What is needed:
Down to the last line, the material below should be reproduced exactly.

Entries shown:
__________
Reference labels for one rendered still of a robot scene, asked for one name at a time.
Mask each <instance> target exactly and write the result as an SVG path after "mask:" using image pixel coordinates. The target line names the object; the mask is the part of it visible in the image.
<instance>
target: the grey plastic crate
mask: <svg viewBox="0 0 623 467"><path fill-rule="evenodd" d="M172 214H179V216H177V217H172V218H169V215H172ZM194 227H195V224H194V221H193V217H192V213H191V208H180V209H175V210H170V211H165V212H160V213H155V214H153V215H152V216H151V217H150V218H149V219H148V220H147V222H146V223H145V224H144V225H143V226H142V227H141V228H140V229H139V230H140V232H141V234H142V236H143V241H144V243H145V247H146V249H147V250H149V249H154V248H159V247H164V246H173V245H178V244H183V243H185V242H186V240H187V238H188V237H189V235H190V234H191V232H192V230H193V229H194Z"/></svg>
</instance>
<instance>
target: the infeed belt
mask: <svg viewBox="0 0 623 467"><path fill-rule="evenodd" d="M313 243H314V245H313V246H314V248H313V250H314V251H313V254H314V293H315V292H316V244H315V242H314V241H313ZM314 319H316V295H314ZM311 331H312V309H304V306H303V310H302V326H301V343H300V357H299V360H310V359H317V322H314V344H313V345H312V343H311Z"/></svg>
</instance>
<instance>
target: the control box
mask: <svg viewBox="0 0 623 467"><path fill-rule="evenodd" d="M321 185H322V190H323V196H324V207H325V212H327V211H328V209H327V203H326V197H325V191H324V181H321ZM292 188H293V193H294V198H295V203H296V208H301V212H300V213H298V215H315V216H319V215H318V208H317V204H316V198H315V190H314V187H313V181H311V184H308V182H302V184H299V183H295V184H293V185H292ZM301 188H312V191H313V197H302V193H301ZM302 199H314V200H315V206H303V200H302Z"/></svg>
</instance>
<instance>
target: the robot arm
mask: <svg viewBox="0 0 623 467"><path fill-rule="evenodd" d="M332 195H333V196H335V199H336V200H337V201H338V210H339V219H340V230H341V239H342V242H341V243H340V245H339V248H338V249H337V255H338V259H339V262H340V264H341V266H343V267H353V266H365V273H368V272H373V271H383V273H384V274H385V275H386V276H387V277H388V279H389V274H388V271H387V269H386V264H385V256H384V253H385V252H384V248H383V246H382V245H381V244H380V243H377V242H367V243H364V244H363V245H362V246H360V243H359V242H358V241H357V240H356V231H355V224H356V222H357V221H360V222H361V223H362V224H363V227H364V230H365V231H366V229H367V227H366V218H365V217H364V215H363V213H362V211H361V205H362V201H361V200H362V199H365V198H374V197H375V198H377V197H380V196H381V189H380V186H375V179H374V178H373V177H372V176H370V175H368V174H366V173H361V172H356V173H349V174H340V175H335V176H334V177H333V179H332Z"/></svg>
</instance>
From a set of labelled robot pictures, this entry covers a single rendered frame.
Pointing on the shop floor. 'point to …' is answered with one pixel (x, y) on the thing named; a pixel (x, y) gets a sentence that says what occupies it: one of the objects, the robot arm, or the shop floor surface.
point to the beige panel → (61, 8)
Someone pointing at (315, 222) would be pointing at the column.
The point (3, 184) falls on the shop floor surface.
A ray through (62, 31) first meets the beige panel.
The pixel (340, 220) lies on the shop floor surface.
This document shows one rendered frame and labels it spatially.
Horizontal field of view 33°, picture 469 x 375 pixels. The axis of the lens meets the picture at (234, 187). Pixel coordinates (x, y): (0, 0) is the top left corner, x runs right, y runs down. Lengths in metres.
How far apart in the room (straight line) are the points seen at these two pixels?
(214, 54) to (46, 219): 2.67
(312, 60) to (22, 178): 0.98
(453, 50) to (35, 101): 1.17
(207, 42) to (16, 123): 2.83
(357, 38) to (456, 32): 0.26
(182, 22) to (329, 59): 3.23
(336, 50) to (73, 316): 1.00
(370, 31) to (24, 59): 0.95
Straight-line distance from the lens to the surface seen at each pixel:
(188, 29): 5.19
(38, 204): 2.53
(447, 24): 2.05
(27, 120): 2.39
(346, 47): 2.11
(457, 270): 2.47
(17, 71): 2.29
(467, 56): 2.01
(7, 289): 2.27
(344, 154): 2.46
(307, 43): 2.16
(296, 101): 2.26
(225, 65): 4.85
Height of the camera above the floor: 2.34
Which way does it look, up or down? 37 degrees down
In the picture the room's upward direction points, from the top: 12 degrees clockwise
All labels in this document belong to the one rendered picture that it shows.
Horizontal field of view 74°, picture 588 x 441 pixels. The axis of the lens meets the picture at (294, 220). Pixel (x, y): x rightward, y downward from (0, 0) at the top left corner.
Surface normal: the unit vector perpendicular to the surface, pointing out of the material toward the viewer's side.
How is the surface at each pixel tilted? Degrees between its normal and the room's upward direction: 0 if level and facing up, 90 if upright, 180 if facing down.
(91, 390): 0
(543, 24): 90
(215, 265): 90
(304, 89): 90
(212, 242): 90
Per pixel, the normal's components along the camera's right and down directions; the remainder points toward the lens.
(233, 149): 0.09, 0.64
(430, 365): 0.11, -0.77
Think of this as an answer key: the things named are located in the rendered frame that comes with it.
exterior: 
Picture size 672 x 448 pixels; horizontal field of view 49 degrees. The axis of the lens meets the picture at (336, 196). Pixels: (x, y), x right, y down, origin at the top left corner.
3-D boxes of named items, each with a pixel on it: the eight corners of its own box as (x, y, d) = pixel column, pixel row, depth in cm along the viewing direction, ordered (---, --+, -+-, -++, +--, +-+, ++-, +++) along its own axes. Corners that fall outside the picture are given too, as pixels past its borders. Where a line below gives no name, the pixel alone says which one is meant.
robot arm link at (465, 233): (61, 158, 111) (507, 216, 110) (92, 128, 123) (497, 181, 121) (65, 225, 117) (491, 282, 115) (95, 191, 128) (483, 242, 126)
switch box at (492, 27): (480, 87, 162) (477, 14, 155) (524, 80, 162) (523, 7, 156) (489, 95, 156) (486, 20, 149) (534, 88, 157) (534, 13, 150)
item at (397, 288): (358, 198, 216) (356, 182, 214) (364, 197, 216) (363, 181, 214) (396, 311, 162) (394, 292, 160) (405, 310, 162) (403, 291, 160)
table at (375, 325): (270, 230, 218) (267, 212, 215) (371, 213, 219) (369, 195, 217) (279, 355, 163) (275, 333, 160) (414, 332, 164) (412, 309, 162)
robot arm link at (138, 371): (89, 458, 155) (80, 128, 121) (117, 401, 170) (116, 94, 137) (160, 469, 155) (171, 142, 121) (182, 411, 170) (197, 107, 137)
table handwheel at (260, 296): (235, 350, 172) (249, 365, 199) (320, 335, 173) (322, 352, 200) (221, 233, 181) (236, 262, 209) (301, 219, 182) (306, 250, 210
__________
Answer box:
Reference labels for one rendered still of a robot scene, asked for one name at a time.
Mask each <instance> target exactly and write the result as an SVG path after "mask:" using image pixel coordinates. The target line names the object; the mask is the part of it visible in the image.
<instance>
target: the grey plastic crate
mask: <svg viewBox="0 0 623 467"><path fill-rule="evenodd" d="M172 214H179V216H177V217H172V218H169V215H172ZM194 227H195V224H194V221H193V217H192V213H191V208H180V209H175V210H170V211H165V212H160V213H155V214H153V215H152V216H151V217H150V218H149V219H148V220H147V222H146V223H145V224H144V225H143V226H142V227H141V228H140V229H139V230H140V232H141V234H142V236H143V241H144V243H145V247H146V249H147V250H149V249H154V248H159V247H164V246H173V245H178V244H183V243H185V242H186V240H187V238H188V237H189V235H190V234H191V232H192V230H193V229H194Z"/></svg>
</instance>
<instance>
target: the infeed belt
mask: <svg viewBox="0 0 623 467"><path fill-rule="evenodd" d="M313 243H314V245H313V246H314V248H313V250H314V251H313V254H314V293H315V292H316V244H315V242H314V241H313ZM314 319H316V295H314ZM311 331H312V309H304V306H303V310H302V326H301V343H300V357H299V360H310V359H317V322H314V344H313V345H312V343H311Z"/></svg>
</instance>
<instance>
target: the control box
mask: <svg viewBox="0 0 623 467"><path fill-rule="evenodd" d="M321 185H322V190H323V196H324V207H325V212H327V211H328V209H327V203H326V197H325V191H324V181H321ZM292 188H293V193H294V198H295V203H296V208H301V212H300V213H298V215H315V216H319V215H318V208H317V204H316V198H315V190H314V187H313V181H311V184H308V182H302V184H299V183H295V184H293V185H292ZM301 188H312V191H313V197H302V193H301ZM302 199H314V200H315V206H303V200H302Z"/></svg>
</instance>
<instance>
target: the robot arm
mask: <svg viewBox="0 0 623 467"><path fill-rule="evenodd" d="M332 195H333V196H335V199H336V200H337V201H338V210H339V219H340V230H341V239H342V242H341V243H340V245H339V248H338V249H337V255H338V259H339V262H340V264H341V266H343V267H353V266H365V273H368V272H373V271H383V273H384V274H385V275H386V276H387V277H388V279H389V274H388V271H387V269H386V264H385V256H384V253H385V252H384V248H383V246H382V245H381V244H380V243H377V242H367V243H364V244H363V245H362V246H360V243H359V242H358V241H357V240H356V231H355V224H356V222H357V221H360V222H361V223H362V224H363V227H364V230H365V231H366V229H367V227H366V218H365V217H364V215H363V213H362V211H361V205H362V201H361V200H362V199H365V198H374V197H375V198H377V197H380V196H381V189H380V186H375V179H374V178H373V177H372V176H370V175H368V174H366V173H361V172H356V173H349V174H340V175H335V176H334V177H333V179H332Z"/></svg>
</instance>
From a set of labelled robot pictures, this entry covers a single rendered frame.
Pointing on the shop floor. 'point to …' is answered with one pixel (x, y) on the thing named; a pixel (x, y) gets a sentence that says what occupies it: one of the objects, the robot arm, or the shop floor surface.
point to the beige panel → (61, 8)
Someone pointing at (315, 222) would be pointing at the column.
The point (3, 184) falls on the shop floor surface.
A ray through (62, 31) first meets the beige panel.
The pixel (340, 220) lies on the shop floor surface.
This document shows one rendered frame and labels it spatially.
Horizontal field of view 33°, picture 469 x 375 pixels. The axis of the lens meets the picture at (234, 187). Pixel coordinates (x, y): (0, 0) is the top left corner, x runs right, y runs down. Lengths in metres.
How far apart in the room (straight line) are the points seen at these two pixels?
(214, 54) to (46, 219): 2.67
(312, 60) to (22, 178): 0.98
(453, 50) to (35, 101): 1.17
(207, 42) to (16, 123): 2.83
(357, 38) to (456, 32): 0.26
(182, 22) to (329, 59): 3.23
(336, 50) to (73, 316): 1.00
(370, 31) to (24, 59): 0.95
Straight-line distance from the lens to the surface seen at each pixel:
(188, 29): 5.19
(38, 204): 2.53
(447, 24): 2.05
(27, 120): 2.39
(346, 47): 2.11
(457, 270): 2.47
(17, 71): 2.29
(467, 56): 2.01
(7, 289): 2.27
(344, 154): 2.46
(307, 43): 2.16
(296, 101): 2.26
(225, 65): 4.85
Height of the camera above the floor: 2.34
Which way does it look, up or down? 37 degrees down
In the picture the room's upward direction points, from the top: 12 degrees clockwise
All labels in this document belong to the one rendered picture that it shows.
Horizontal field of view 74°, picture 588 x 441 pixels. The axis of the lens meets the picture at (294, 220). Pixel (x, y): x rightward, y downward from (0, 0) at the top left corner.
Surface normal: the unit vector perpendicular to the surface, pointing out of the material toward the viewer's side.
How is the surface at each pixel tilted? Degrees between its normal and the room's upward direction: 0 if level and facing up, 90 if upright, 180 if facing down.
(91, 390): 0
(543, 24): 90
(215, 265): 90
(304, 89): 90
(212, 242): 90
Per pixel, the normal's components along the camera's right and down directions; the remainder points toward the lens.
(233, 149): 0.09, 0.64
(430, 365): 0.11, -0.77
Think of this as an answer key: the things named are located in the rendered frame that comes with it.
exterior: 
Picture size 672 x 448 pixels; horizontal field of view 49 degrees. The axis of the lens meets the picture at (336, 196). Pixels: (x, y), x right, y down, origin at the top left corner.
3-D boxes of named items, each with a pixel on it: the eight corners of its own box as (x, y, d) = pixel column, pixel row, depth in cm along the viewing direction, ordered (---, --+, -+-, -++, +--, +-+, ++-, +++) along its own axes. Corners that fall outside the picture are given too, as pixels past its borders. Where a line below gives no name, the pixel alone says which one is meant.
robot arm link at (465, 233): (61, 158, 111) (507, 216, 110) (92, 128, 123) (497, 181, 121) (65, 225, 117) (491, 282, 115) (95, 191, 128) (483, 242, 126)
switch box at (492, 27): (480, 87, 162) (477, 14, 155) (524, 80, 162) (523, 7, 156) (489, 95, 156) (486, 20, 149) (534, 88, 157) (534, 13, 150)
item at (397, 288): (358, 198, 216) (356, 182, 214) (364, 197, 216) (363, 181, 214) (396, 311, 162) (394, 292, 160) (405, 310, 162) (403, 291, 160)
table at (375, 325): (270, 230, 218) (267, 212, 215) (371, 213, 219) (369, 195, 217) (279, 355, 163) (275, 333, 160) (414, 332, 164) (412, 309, 162)
robot arm link at (138, 371): (89, 458, 155) (80, 128, 121) (117, 401, 170) (116, 94, 137) (160, 469, 155) (171, 142, 121) (182, 411, 170) (197, 107, 137)
table handwheel at (260, 296): (235, 350, 172) (249, 365, 199) (320, 335, 173) (322, 352, 200) (221, 233, 181) (236, 262, 209) (301, 219, 182) (306, 250, 210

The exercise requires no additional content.